Dirty Epics were a four-piece Irish new wave band formed in Greystones, County Wicklow, before relocating to Dublin. They were composed of vocalist Sarah Jane "SJ" Wai, bassist Richie Power, guitarist Darren McCoy and drummer Alan Delaney and were managed by Nadine O'Flynn. They have performed at numerous festivals and on television shows.

Dirty Epics are best known for songs such as "The Cure", "We're Coming Up" and "White Out". Their debut album, Straight In No Kissing, was released in 2008 and the band signed a distribution deal with Universal Music Group for it. In 2009, they competed in The Raw Sessions, progressing to the final. In 2010, one of their songs featured in British teen drama Skins and the band returned to SXSW.

== Musical style ==
The sound of Dirty Epics has been described as "a mix of the New York Dolls, Joy Division and the Pixies with Bob Dylan". They are known for their "buzzing guitars, powerful vocals, and a driving drum and bass section". The Irish Independent described the effect on the pulse of a combination of "urgent drums and guitars" alongside the "scattergun screech" of Sarah Jane Wai O'Flynn. SJ Wai counts her stylistic influences as including Debbie Harry of Blondie, describing her as "a true original who perfectly balanced a punk rock image with glamorous beauty".

== Career ==
=== Foundations ===
The band formed during their school days, when Wai, Farrell and Power first made collective use of their skills as musicians and songwriters. Delaney resided in a town "far far away" but met his three future bandmates and after which Dirty Epics were formed. New Yorker Vince Lim joined the band in late 2009 as guitarist. Darren McCoy joined then in late 2010 as guitarist. Darren, an old friend of the bands from Roundwood, County Wicklow.

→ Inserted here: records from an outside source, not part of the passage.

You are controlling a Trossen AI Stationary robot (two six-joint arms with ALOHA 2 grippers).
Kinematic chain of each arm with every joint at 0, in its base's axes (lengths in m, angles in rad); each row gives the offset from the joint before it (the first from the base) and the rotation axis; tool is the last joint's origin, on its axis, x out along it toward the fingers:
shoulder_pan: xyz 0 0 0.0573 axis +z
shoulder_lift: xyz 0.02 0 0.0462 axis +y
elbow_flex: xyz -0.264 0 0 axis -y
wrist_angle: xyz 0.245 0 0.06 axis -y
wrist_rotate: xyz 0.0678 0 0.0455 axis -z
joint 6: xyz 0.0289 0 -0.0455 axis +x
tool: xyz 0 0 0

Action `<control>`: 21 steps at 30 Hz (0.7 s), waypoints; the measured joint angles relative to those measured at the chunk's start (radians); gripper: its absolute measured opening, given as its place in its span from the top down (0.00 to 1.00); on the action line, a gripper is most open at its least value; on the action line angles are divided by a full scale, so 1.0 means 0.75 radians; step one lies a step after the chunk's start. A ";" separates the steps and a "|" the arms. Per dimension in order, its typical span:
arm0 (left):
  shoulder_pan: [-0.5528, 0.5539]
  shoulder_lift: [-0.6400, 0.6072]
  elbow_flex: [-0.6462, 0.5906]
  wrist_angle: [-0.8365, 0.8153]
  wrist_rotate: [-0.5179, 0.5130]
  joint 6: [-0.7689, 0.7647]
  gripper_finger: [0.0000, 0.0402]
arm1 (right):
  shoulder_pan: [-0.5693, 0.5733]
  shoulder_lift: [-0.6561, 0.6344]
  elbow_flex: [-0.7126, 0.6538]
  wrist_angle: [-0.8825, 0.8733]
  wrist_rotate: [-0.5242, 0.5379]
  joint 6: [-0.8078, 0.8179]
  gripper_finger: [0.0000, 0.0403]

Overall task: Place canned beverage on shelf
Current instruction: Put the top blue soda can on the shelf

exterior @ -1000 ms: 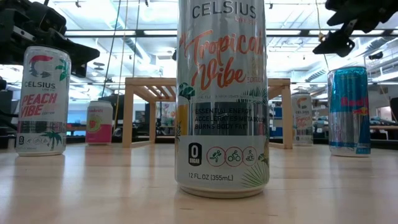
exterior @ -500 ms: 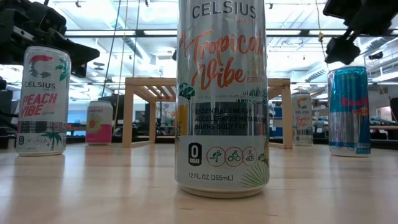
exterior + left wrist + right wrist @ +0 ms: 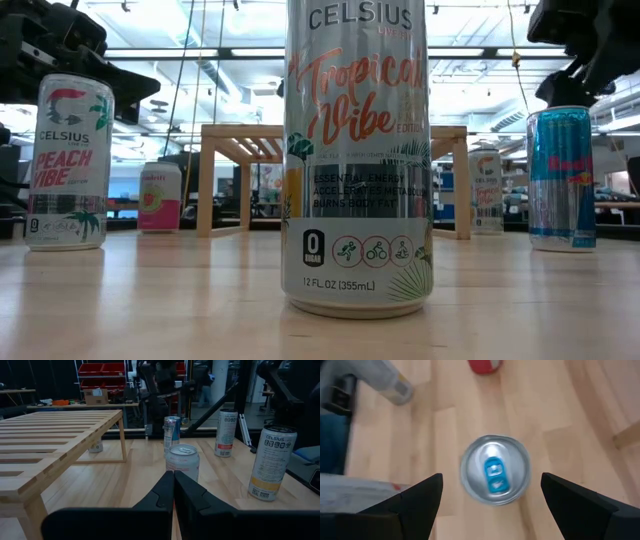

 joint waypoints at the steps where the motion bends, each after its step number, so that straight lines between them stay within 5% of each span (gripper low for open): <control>1: 0.000 0.001 0.000 0.000 0.000 0.000 0.96 | 0.002 0.013 0.000 0.000 0.019 0.000 0.13; 21: 0.000 0.000 0.000 0.000 0.001 0.000 0.96 | 0.005 0.145 0.000 0.014 0.008 0.025 0.13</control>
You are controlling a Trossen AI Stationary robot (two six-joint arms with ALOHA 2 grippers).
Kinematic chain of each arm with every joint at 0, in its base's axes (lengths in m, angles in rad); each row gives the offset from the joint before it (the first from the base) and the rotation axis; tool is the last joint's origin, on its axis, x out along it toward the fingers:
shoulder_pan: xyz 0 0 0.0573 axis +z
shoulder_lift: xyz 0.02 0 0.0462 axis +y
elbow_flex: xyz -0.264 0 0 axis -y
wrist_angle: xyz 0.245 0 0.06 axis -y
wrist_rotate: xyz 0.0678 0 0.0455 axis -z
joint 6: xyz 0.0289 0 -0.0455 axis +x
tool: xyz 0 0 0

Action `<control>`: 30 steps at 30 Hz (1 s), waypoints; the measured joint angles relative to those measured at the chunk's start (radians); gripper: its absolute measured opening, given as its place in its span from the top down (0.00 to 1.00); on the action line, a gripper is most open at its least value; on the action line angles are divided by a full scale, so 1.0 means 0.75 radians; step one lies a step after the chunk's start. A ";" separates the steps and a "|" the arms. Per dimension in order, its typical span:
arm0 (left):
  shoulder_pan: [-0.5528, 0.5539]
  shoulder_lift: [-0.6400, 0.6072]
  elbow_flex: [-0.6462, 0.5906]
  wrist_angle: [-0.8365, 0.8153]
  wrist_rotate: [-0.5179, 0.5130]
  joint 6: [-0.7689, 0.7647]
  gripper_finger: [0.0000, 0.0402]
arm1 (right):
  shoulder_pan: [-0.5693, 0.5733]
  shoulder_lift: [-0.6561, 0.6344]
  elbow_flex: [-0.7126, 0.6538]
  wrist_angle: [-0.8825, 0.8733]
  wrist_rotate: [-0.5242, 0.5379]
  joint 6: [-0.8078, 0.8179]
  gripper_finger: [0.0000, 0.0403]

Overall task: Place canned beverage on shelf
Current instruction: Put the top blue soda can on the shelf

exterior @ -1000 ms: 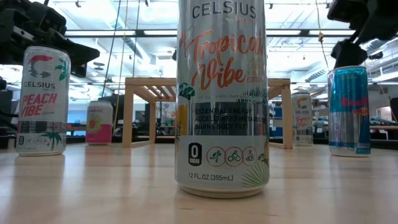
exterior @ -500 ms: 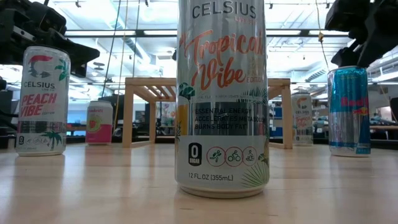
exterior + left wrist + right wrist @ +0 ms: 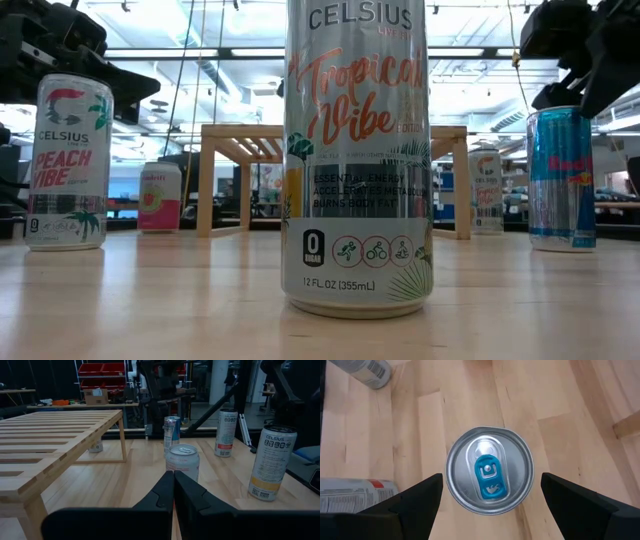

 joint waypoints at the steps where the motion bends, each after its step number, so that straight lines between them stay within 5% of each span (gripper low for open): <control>1: 0.000 0.000 0.001 0.000 -0.001 0.000 0.96 | 0.000 0.006 0.000 0.000 0.000 0.014 0.13; 30: 0.000 0.000 0.000 0.000 -0.001 0.000 0.96 | -0.002 0.156 0.000 0.002 0.005 0.086 0.13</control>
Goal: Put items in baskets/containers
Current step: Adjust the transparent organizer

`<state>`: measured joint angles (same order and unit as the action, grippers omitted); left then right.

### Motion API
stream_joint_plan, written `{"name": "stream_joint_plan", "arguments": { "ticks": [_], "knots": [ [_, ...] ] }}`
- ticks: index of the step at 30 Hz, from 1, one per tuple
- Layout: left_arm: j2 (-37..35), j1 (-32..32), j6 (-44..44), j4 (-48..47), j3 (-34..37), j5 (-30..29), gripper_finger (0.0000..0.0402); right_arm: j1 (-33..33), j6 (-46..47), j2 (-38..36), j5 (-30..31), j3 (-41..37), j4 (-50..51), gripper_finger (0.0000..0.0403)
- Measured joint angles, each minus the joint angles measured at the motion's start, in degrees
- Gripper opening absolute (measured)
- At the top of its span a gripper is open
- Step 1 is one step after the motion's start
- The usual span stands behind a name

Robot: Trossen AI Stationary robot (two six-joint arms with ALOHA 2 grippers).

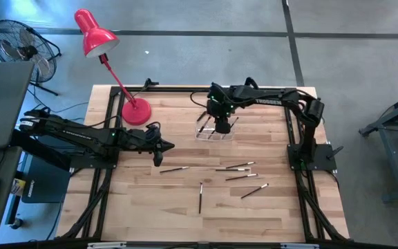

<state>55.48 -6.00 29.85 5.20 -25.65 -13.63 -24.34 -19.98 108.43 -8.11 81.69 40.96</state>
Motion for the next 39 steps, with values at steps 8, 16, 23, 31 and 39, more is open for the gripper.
{"name": "stream_joint_plan", "arguments": {
  "ticks": [8, 16, 23, 31, 39],
  "knots": [
    [0.0, 0.0, 0.4, -0.7, 0.0, -0.3, 0.0000, 0.0, -2.2, 1.6, -0.5, 0.0, -0.5, 0.0110],
    [0.0, 0.0, 0.5, -0.7, 0.0, -0.4, 0.0000, 0.0, -3.1, 1.6, -2.0, 0.0, -2.2, 0.0019],
    [0.0, 0.0, 0.6, -0.7, 0.0, -0.5, 0.0000, 0.0, -3.1, 1.6, -4.4, 0.0, -1.6, 0.0006],
    [0.0, 0.0, 0.6, -0.7, 0.0, -0.7, 0.0000, 0.0, -2.7, -0.2, -5.4, 0.0, -1.3, 0.0003],
    [0.0, 0.0, 0.6, -0.7, 0.0, -0.7, 0.0000, -2.1, -2.6, -5.0, -2.0, 0.0, -5.1, 0.0002]
  ]
}}
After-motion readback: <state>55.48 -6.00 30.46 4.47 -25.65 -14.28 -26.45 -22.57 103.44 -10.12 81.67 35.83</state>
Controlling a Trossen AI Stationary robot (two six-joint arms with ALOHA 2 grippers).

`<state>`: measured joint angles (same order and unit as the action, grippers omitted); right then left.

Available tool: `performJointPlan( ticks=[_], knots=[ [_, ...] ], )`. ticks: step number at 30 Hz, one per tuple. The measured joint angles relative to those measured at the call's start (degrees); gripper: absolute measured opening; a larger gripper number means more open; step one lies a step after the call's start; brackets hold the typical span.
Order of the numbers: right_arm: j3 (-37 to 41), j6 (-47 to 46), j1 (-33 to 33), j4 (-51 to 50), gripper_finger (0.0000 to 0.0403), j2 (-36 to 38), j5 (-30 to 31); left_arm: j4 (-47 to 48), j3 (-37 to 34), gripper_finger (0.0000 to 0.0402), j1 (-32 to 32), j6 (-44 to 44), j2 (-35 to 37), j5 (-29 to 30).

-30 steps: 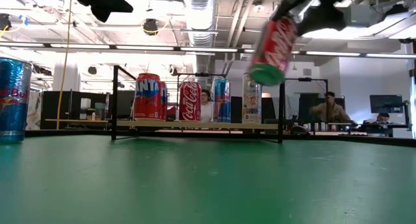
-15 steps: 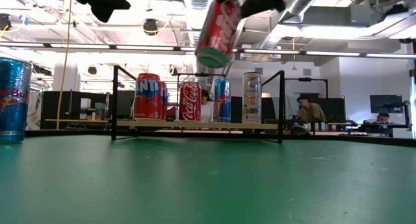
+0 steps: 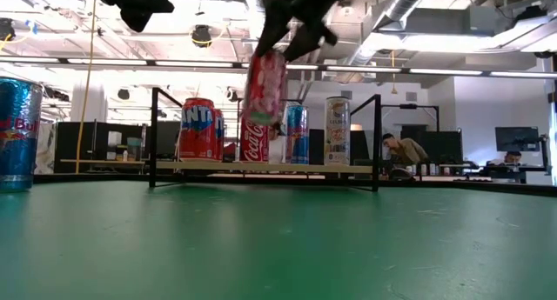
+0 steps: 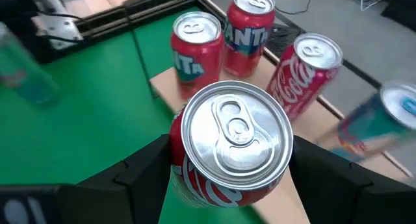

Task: Place canned beverage on shelf
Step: Put the red soda can, aligned with the other red soda can on the shelf

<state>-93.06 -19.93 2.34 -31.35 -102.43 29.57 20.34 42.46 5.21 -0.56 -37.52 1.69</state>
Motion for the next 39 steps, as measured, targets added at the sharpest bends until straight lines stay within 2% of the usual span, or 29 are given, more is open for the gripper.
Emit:
performJointPlan(
  ticks=[9, 15, 28, 39],
  knots=[
    [-5.8, 2.0, 5.9, -0.6, 0.0302, -8.7, 0.5, -0.3, 0.0, 0.0000, 0.0, -2.5, 0.0, 0.7],
    [-9.6, 2.8, 7.0, -1.0, 0.0302, -12.9, -0.8, -0.2, 0.0, 0.0000, 0.0, -3.8, 0.0, 2.1],
    [-9.9, 3.7, 8.4, 2.7, 0.0302, -13.3, -1.3, -0.4, 0.0, 0.0000, 0.0, -5.3, 0.0, 5.0],
    [-10.0, 4.8, 8.0, 3.6, 0.0302, -16.7, -2.1, -0.3, 0.0, 0.0000, 0.0, -5.7, 0.0, 5.2]
  ],
)
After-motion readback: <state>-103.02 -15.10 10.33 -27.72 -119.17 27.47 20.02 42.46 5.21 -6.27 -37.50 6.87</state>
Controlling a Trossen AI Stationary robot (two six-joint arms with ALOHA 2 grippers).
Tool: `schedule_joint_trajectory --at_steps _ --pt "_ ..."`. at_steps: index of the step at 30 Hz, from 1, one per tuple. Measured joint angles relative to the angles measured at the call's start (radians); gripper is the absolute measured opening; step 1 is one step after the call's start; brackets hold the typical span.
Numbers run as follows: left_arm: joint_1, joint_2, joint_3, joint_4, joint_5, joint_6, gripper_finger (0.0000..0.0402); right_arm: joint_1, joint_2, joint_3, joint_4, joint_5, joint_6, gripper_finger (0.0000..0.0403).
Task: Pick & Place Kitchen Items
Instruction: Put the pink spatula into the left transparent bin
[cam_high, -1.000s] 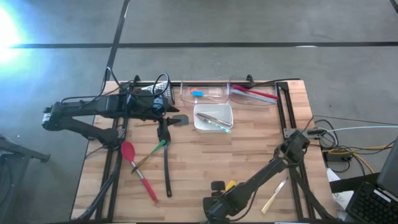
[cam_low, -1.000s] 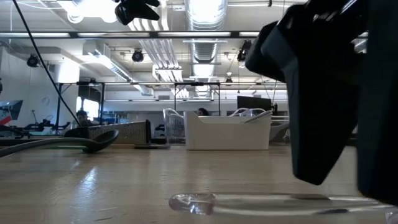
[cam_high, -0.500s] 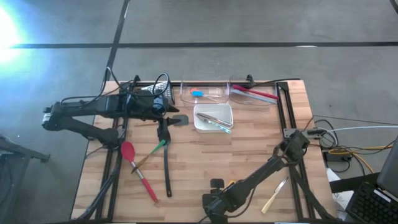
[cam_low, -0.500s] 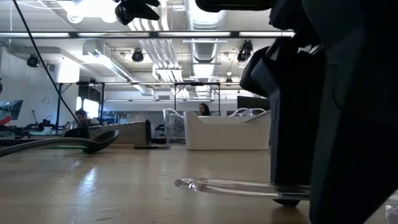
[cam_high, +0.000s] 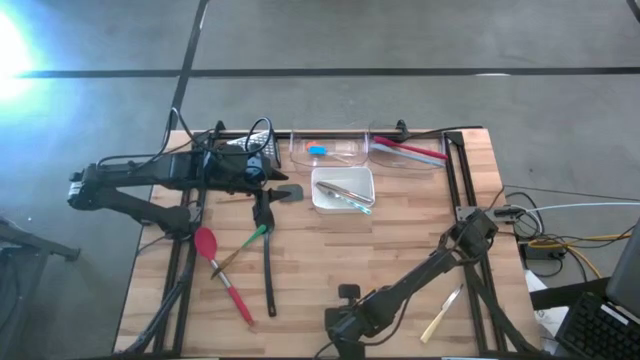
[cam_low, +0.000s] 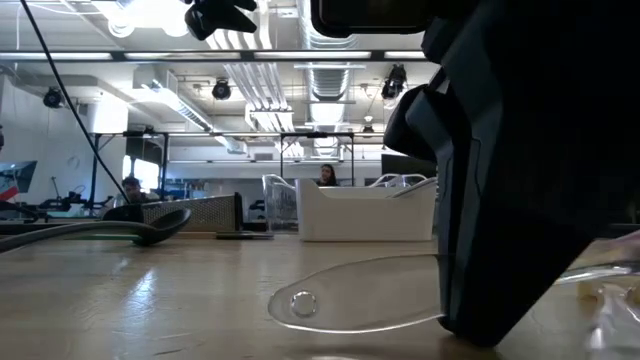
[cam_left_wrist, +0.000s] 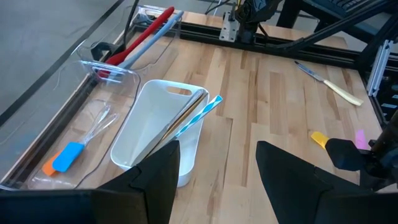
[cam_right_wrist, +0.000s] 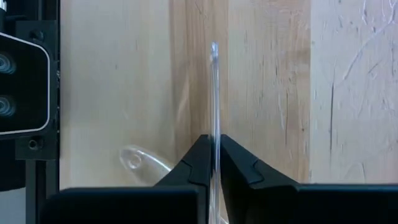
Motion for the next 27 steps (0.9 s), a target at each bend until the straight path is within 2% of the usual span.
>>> schedule_joint_trajectory --at_steps 11,14,17,21,24,27 --pt "0.000 0.000 0.000 0.000 0.000 -0.002 0.0218 0.000 -0.026 -0.006 -0.022 -0.009 -0.008 0.0009" --pt "0.000 0.000 0.000 0.000 0.000 -0.003 0.0218 0.001 -0.072 -0.008 -0.055 -0.001 -0.021 0.0009" --pt "0.000 0.000 0.000 0.000 0.000 -0.005 0.0218 0.002 -0.145 -0.006 -0.110 0.059 -0.028 0.0009" --pt "0.000 0.000 0.000 0.000 0.000 -0.006 0.0218 0.018 -0.248 -0.018 -0.128 0.244 -0.060 0.0009" --pt "0.000 0.001 0.000 0.000 0.000 -0.007 0.0218 0.039 -0.353 -0.068 -0.110 0.501 -0.078 0.0008" --pt "0.000 0.005 -0.005 0.012 0.000 -0.008 0.0218 0.059 -0.461 -0.176 -0.007 0.797 -0.092 0.0008"
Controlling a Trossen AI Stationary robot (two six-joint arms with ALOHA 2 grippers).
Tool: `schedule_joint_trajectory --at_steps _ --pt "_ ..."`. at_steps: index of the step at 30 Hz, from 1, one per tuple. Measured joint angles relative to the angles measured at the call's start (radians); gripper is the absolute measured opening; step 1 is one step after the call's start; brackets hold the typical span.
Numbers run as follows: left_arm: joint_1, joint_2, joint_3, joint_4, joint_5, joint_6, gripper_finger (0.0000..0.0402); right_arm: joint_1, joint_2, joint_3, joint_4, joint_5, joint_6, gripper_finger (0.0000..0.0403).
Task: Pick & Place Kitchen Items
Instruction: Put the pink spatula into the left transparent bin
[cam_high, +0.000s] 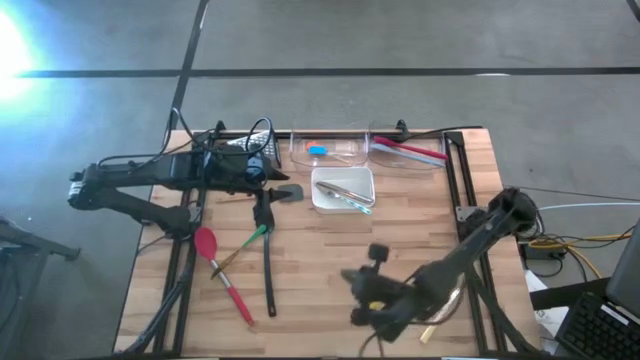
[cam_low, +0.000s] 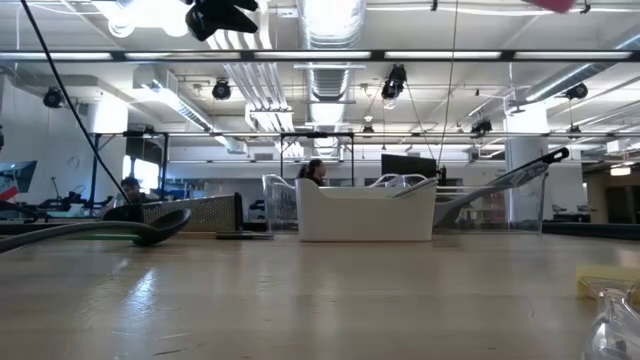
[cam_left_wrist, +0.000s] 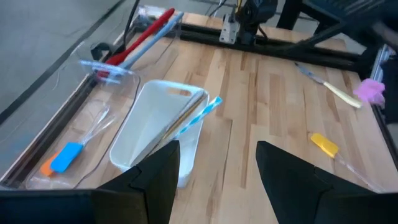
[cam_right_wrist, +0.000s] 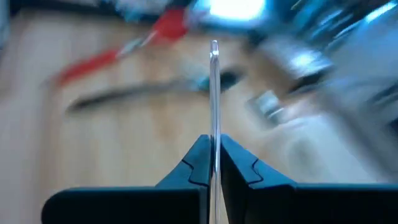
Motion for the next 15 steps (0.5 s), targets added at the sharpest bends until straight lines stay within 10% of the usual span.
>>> schedule_joint_trajectory --at_steps 4,15 --pt "0.000 0.012 -0.043 0.118 0.000 0.005 0.0218 -0.022 -0.152 -0.182 0.337 0.116 -0.200 0.0008" --pt "-0.001 0.061 -0.198 0.497 0.053 0.075 0.0218 -0.101 -0.492 -0.529 1.013 -0.132 -0.633 0.0008"
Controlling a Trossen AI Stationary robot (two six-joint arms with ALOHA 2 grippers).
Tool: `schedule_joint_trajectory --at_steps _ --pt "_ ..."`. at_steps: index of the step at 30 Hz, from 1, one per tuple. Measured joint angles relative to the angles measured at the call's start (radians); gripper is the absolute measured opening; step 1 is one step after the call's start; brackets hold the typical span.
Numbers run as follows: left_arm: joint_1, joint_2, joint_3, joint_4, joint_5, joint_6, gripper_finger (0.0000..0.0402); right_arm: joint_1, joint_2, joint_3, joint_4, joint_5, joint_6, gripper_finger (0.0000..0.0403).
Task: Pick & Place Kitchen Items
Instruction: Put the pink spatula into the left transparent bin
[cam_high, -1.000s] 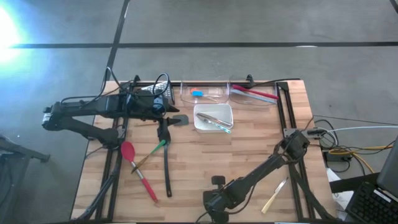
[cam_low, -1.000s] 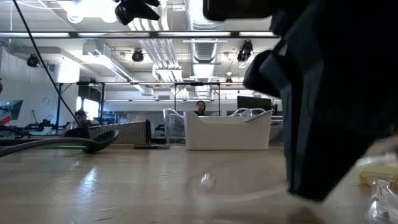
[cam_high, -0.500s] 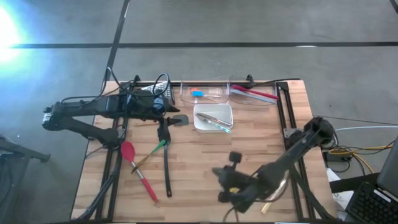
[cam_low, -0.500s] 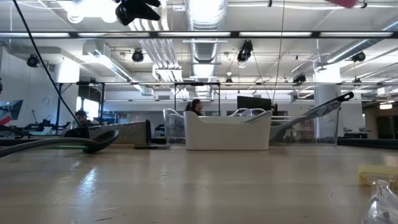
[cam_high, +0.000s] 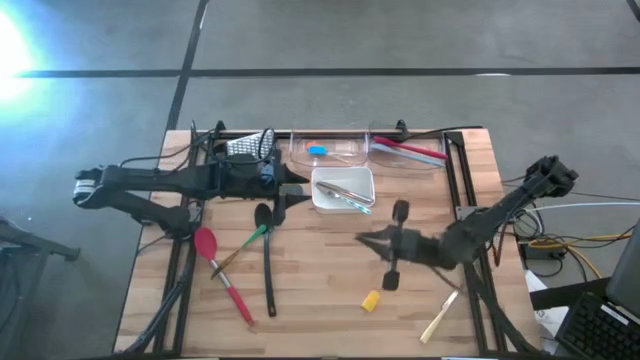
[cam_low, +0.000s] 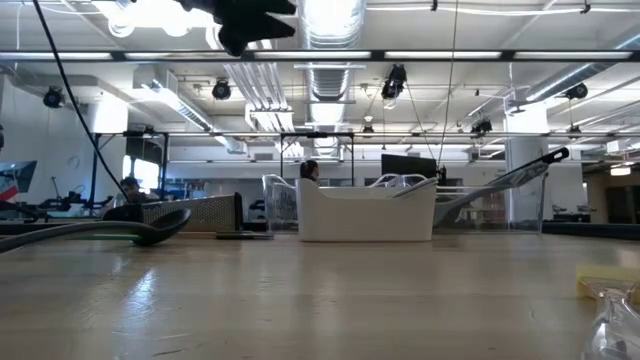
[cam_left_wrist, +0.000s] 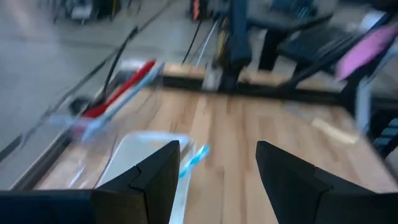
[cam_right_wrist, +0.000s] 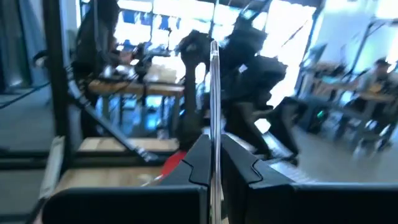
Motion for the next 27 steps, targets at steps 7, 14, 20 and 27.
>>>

Dirty Epics started writing and recording in 2005 where a demo of "The Cure" was reviewed in Hot Press by Jackie Hayden. They had their "Launch Gig" at Crawdaddy in April 2007. This was voted “Gig of the Week” by The Irish Timess weekly music supplement The Ticket. They have also supported The Rapture at Tripod in Dublin and performed with Republic of Loose in The Academy, as well as The Coronas at the same venue. In early 2009 the band embarked on a tour of the United States, performing in destinations such as New York City, Texas and Los Angeles. In a piece for independent.ie, the band perhaps jokingly said that they have used several cost-saving initiatives, including buying less batteries for their guitar effects pedals, less guitar strings and have also stated that they have restricted themselves to two strippers each per show.

=== Festival appearances ===
Dirty Epics performed as the second act (between myokhotel and The Milk Teeth) on the New Bands Tent at Oxegen on 7 July 2007. They returned the following year where they opened the Green Room Stage at 17:00 on 11 July 2008 just before The Kinetiks. Dirty Epics performed at Indie-pendence in August 2008. On 16 August 2008, the band played the Solas Stage at Solas Festival in County Carlow. They have also played Hard Working Class Heroes and Miss Ireland. They participated in the Arthur's Day events in Dublin on 24 September 2009 and in 2011 they played an open venue concert in Dublin to celebrate Chinese New Year.

On 19 March 2010, Dirty Epics performed at the Irish Breakfast Showcase held at SXSW. It was around this time that the single "I Heart You" was released and new guitarist Vince Lim joined the band. They returned to Dublin to support OneRepublic.

Dirty Epics performed at Guinness Arthur's Day 2010 in Whelans with Brandon Flowers and in The George Pub with the Hoosiers.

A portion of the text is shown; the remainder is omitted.